**PROBLEM STATEMENT:**
Search through the entries for the word "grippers" and copy every line that has it.

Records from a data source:
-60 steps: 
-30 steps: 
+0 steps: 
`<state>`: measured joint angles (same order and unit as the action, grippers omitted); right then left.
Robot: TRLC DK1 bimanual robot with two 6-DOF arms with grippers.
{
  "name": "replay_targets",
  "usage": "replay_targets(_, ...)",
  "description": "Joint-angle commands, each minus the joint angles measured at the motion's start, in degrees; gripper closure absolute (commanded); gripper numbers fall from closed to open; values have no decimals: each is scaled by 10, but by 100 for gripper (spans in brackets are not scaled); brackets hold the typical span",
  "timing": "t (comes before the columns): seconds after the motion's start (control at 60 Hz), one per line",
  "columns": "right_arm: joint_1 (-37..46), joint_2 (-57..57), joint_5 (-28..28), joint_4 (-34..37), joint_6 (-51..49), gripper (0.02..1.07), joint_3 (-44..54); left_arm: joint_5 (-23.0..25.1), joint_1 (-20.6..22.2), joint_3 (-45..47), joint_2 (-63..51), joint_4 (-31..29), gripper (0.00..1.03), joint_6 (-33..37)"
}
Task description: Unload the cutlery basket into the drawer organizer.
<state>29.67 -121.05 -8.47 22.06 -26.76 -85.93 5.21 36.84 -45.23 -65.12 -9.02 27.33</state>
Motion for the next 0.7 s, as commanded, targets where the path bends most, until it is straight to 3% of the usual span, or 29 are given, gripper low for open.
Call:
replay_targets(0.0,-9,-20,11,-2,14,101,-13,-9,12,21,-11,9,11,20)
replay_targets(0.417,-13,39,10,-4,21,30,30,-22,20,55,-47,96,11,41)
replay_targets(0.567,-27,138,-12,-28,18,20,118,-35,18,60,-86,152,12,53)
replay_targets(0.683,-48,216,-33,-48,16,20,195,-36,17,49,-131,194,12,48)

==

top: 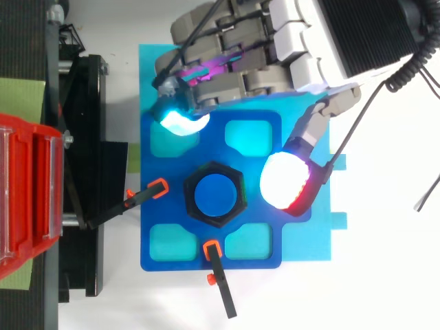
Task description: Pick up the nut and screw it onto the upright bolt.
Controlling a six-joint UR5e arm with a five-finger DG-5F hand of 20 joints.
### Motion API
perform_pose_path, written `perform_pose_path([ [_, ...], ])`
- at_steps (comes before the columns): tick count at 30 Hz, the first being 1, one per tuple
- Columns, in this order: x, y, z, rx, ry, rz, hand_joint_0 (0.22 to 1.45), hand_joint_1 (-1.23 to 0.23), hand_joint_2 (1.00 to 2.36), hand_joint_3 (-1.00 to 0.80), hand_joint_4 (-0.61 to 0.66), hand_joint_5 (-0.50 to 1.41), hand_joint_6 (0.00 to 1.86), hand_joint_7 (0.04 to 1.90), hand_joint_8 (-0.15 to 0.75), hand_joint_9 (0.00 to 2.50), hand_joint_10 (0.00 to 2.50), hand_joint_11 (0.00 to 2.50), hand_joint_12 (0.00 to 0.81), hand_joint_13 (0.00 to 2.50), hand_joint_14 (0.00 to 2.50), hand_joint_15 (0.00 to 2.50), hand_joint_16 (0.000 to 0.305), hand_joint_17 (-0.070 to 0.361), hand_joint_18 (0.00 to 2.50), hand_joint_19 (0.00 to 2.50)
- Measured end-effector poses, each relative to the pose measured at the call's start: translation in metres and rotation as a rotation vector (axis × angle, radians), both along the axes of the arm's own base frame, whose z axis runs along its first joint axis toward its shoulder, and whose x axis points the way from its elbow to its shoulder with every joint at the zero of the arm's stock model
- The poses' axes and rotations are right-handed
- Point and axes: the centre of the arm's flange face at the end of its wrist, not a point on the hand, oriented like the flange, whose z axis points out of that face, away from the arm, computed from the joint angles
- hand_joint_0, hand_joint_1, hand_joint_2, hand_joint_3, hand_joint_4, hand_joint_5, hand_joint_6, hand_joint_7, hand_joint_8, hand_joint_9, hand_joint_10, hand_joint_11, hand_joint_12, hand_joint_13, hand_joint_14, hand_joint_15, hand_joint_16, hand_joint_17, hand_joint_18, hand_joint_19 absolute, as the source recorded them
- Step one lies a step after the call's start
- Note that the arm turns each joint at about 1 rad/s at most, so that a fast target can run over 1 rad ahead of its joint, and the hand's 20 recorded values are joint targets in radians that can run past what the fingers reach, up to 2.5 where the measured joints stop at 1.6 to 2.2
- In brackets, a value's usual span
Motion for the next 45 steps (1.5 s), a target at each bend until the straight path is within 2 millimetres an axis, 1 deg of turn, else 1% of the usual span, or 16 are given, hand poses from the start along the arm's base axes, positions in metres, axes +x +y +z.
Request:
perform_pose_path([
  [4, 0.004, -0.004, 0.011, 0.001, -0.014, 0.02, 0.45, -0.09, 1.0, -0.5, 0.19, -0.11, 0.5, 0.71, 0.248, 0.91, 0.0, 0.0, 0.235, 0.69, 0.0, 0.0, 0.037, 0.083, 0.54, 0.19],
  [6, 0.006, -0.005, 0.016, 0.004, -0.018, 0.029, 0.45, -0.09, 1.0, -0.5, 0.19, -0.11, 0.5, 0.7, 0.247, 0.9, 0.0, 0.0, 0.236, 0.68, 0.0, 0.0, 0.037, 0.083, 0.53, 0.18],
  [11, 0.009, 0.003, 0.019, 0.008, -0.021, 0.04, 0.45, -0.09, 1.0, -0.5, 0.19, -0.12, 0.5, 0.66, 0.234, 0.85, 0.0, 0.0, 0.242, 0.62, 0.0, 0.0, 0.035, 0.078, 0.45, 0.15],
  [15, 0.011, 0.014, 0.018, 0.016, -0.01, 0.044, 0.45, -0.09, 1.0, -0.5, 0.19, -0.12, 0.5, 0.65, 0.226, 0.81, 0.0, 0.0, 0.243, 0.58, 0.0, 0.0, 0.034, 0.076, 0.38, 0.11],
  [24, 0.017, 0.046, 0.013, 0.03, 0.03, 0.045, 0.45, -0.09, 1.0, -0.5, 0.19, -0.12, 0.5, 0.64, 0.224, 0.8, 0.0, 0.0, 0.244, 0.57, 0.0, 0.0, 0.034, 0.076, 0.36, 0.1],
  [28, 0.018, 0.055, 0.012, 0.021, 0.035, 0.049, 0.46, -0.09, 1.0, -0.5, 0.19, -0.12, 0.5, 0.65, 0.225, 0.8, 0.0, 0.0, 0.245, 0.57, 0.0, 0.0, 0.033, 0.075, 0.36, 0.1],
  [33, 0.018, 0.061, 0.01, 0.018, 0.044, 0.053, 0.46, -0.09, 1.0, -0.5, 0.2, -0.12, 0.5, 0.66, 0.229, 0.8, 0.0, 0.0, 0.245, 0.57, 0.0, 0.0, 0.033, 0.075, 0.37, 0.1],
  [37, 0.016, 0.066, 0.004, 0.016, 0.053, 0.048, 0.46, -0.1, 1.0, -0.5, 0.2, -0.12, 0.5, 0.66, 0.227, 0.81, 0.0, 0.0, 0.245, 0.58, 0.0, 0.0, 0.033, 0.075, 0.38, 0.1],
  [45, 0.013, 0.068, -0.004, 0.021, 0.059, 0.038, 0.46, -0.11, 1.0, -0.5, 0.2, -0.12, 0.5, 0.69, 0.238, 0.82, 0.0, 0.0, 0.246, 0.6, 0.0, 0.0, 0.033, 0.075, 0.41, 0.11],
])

**THE COMPLETED TASK:**
`<state>`: measured joint angles (same order and unit as the action, grippers omitted); right then left.
Robot: TRLC DK1 bimanual robot with two 6-DOF arms with grippers.

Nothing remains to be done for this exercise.